Smart Technology Can End "Time Poverty" for Women
By Suzanne Reisman on March 17, 2011
BlogHer Original Post
On Friday, March 11, I saw an interesting panel at the Women in the World Summit on how clever technology accelerates women's economic opportunities in third world and developing nations. It opened with some bleak facts: Women perform 66% of the world's labor, but earn 10% of its income and own 1% of the production. (My friend forwarded me this great ad that ran in the UK for International Women's Day that also relayed these facts with Dame Judi Dench and my favorite actor, Daniel Craig.) Part of the reason women labor so hard is that they must perform back-breaking, but menial tasks like fetching water from miles away, before they can get anything done. Technology developed with women in mind changes that.
The panel was moderated by Cheryl Dorsey, the President of Echoing Green. Echoing Green invests in and supports outstanding emerging social entrepreneurs to launch new organizations that deliver bold, high-impact solutions. The speakers were Pam Darwin, Vice President of Geoscience at Exxon Mobil Production Company; Solar Sister Eva Walusimbi from Uganda; and Jocelyn Wyatt, Social Innovation Lead from IDEO. They spoke eloquently about the "time poverty" that women are trapped by; again, it is hard to be as efficient as possible when you must spend the first several hours of the day carrying water.

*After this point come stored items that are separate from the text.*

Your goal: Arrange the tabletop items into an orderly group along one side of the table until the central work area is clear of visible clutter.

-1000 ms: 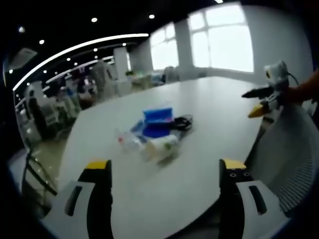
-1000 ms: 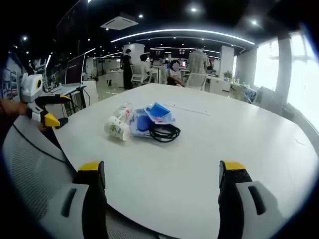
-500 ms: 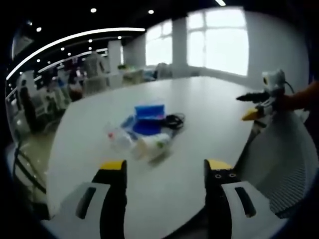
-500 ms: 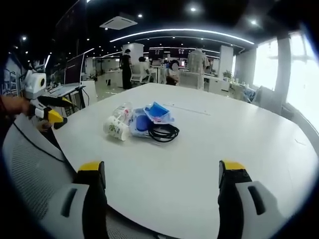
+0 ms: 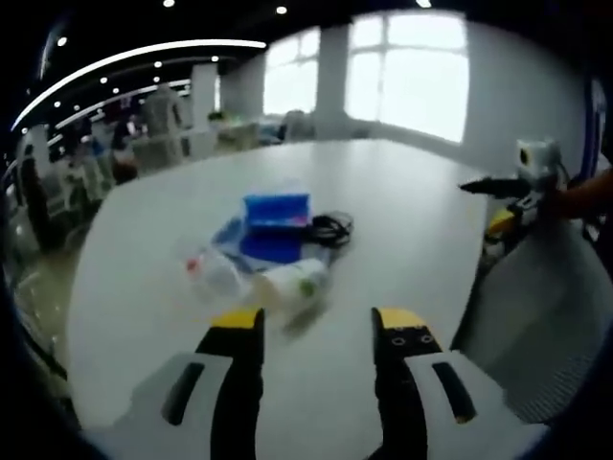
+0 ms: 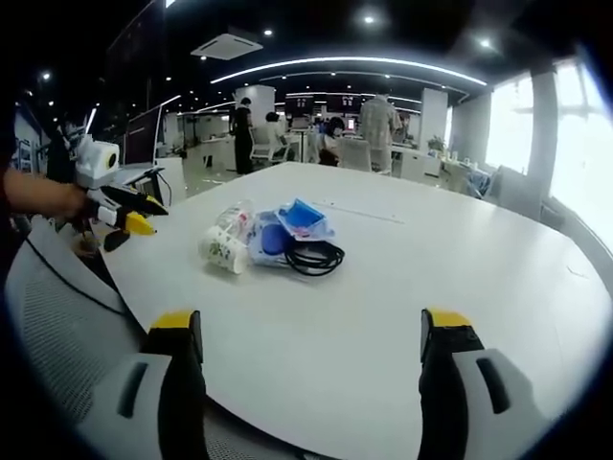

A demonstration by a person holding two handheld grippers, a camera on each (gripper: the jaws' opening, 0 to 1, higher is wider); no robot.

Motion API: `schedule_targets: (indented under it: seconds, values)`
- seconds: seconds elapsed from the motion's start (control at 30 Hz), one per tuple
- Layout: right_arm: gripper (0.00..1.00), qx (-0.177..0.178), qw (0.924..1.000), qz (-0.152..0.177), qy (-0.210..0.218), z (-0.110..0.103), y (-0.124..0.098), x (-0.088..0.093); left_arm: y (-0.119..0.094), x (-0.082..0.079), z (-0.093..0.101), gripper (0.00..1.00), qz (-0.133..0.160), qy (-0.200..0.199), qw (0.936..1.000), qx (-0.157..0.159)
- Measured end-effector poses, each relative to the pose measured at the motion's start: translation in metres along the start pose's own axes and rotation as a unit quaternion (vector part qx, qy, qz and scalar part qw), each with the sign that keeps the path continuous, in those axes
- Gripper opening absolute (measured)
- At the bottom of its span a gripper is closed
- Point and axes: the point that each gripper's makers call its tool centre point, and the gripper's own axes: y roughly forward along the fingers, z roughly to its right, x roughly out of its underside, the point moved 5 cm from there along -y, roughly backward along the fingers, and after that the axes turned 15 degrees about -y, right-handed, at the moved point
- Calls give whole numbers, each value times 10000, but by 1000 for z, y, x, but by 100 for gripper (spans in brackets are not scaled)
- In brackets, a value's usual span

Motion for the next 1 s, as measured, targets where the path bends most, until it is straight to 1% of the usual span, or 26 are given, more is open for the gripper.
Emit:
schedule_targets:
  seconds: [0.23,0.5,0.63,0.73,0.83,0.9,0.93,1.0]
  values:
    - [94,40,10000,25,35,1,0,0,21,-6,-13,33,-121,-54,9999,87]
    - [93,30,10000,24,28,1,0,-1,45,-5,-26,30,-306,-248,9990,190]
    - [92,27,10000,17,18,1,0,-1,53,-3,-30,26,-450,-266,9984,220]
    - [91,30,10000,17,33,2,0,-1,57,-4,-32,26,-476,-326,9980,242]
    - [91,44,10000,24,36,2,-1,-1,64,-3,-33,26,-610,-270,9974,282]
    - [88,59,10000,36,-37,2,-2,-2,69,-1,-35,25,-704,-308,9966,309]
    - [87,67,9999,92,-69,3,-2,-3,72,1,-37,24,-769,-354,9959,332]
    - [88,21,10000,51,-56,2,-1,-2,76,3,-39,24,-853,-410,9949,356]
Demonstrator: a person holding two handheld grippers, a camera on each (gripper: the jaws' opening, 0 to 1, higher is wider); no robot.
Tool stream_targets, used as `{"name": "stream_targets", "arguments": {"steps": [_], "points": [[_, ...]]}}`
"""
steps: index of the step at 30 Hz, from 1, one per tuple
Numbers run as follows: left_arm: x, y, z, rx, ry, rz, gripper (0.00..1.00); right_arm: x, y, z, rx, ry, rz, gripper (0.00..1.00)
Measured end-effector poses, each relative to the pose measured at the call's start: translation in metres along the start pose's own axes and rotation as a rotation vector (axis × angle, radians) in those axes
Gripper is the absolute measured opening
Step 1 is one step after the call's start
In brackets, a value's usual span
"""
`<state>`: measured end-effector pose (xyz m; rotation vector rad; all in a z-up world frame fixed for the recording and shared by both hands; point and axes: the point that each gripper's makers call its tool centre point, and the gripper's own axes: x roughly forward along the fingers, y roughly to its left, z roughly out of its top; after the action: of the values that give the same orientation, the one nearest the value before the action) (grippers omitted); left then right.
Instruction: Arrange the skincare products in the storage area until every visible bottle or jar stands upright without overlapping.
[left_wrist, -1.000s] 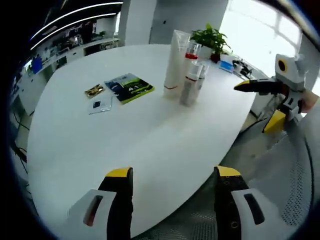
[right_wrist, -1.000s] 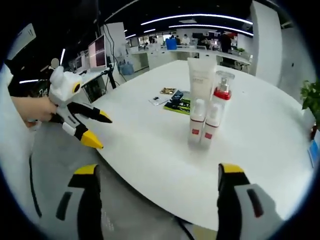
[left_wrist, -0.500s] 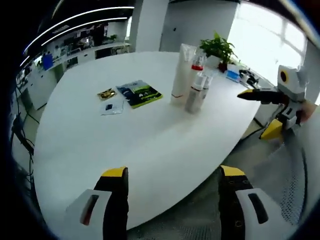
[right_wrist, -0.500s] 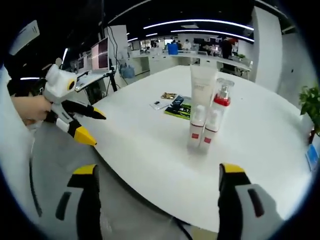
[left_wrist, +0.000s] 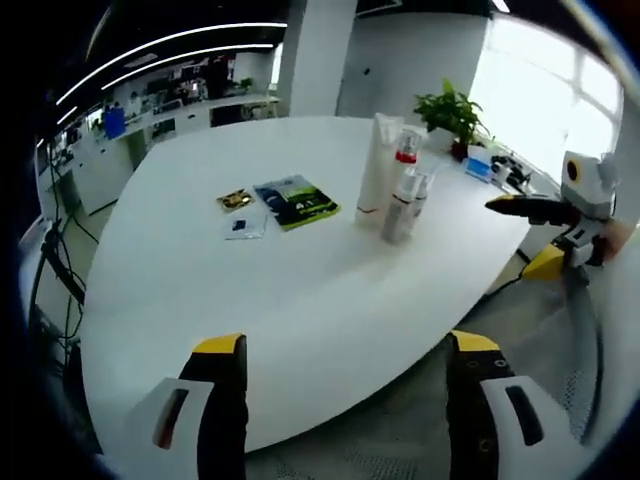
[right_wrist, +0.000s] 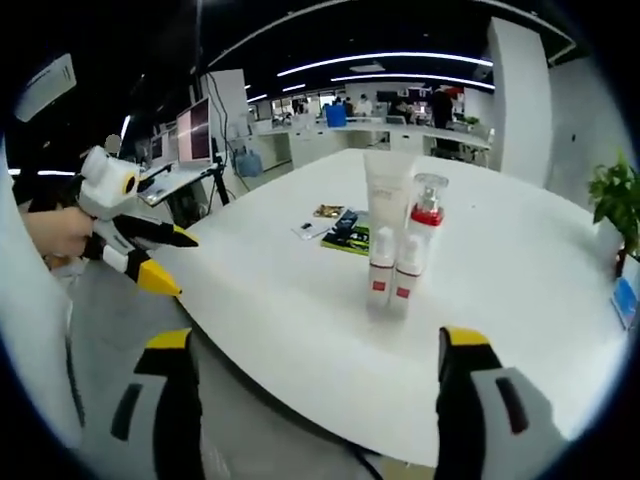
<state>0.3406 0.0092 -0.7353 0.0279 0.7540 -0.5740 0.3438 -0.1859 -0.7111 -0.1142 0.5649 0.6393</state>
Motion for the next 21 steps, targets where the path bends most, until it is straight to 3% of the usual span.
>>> {"name": "stream_targets", "arguments": {"steps": [14, 21], "points": [[-0.005, 0.003, 0.000, -0.019, 0.022, 0.036, 0.91, 0.003, -0.002, -0.001, -0.031, -0.023, -0.019, 1.00], [0.007, 0.006, 0.013, 0.001, 0.038, 0.020, 0.93, 0.003, -0.007, -0.002, -0.010, -0.030, -0.026, 1.00]]}}
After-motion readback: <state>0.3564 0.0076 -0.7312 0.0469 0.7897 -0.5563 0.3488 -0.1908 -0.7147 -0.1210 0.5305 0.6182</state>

When technology tries to solve problems -- like building water filtration plants so that women have access to clean water -- predominantly male designers in other nations tend to not think about the end user: women. For example, Wyatt spoke about a woman, Shandi, she met in India who still fetched water from a pump even though a new water filtration plant opened in her city. Shandi knew that the pump water was making her sick and that it would be better to use the other water. However, there were several logistical issues. Shandi usually carried a 12 liter pail several kilometers to get water from the pump, but the water plant required people to use 20 liter buckets. Shandi could not carry such a heavy bucket. Her husband could not go with his motorbike to get the water because the plant opened after he had to be at work and closed before he got out. Further, the plant required people to pay for 20 liters of water, but Shandi and her husband used only 10 and could not afford to spend money on more than they could use. The technology was there, but it made no sense because no one bothered to speak to women like Shandi before they designed and implemented the system, so it did not help her.
Darwin and Walusimbi spoke about the challenges faced by women in Uganda when it came to light. Women must get all there work done in the day because there is no electricity at night in many parts of the country. (Walusimbi said that although she is privileged to have power in her town, it is not reliable.) Girls must help their mothers after school, and by the time they finish, it is dark so they are unable to study. Cooking at night is done by candles or with kerosene-wicked lighting. The smoke is dangerous to breathe and there are often fires.
One solution Walusimbi promoted, with the help of funding from Darwin, was solar lanterns. The women bring the lantern outside while they work in the day and they have a safe source of light at night. Girls are better able to study, women don't have to cook in the dark, and some even use them to operate businesses on the side. She formed an Avon-like network of saleswoman to reach out to their neighbors and sell the lamps, allowing them to derive additional income.
When technology aids women, it empowers them in many ways. They can work less but earn more. When they earn more, Walusimbi pointed out, they also have more voice in how things are done. (Approximately 90% of women's income goes back into the community as they improve their families' nutritional needs, buy education for their children, etc.). When Exxon had a contest and offered grants to women's technology projects, they estimated that 13,500 people would be impacted directly and 475,000 would be impacted indirectly in two years.
These are the investments that we should be making in technology.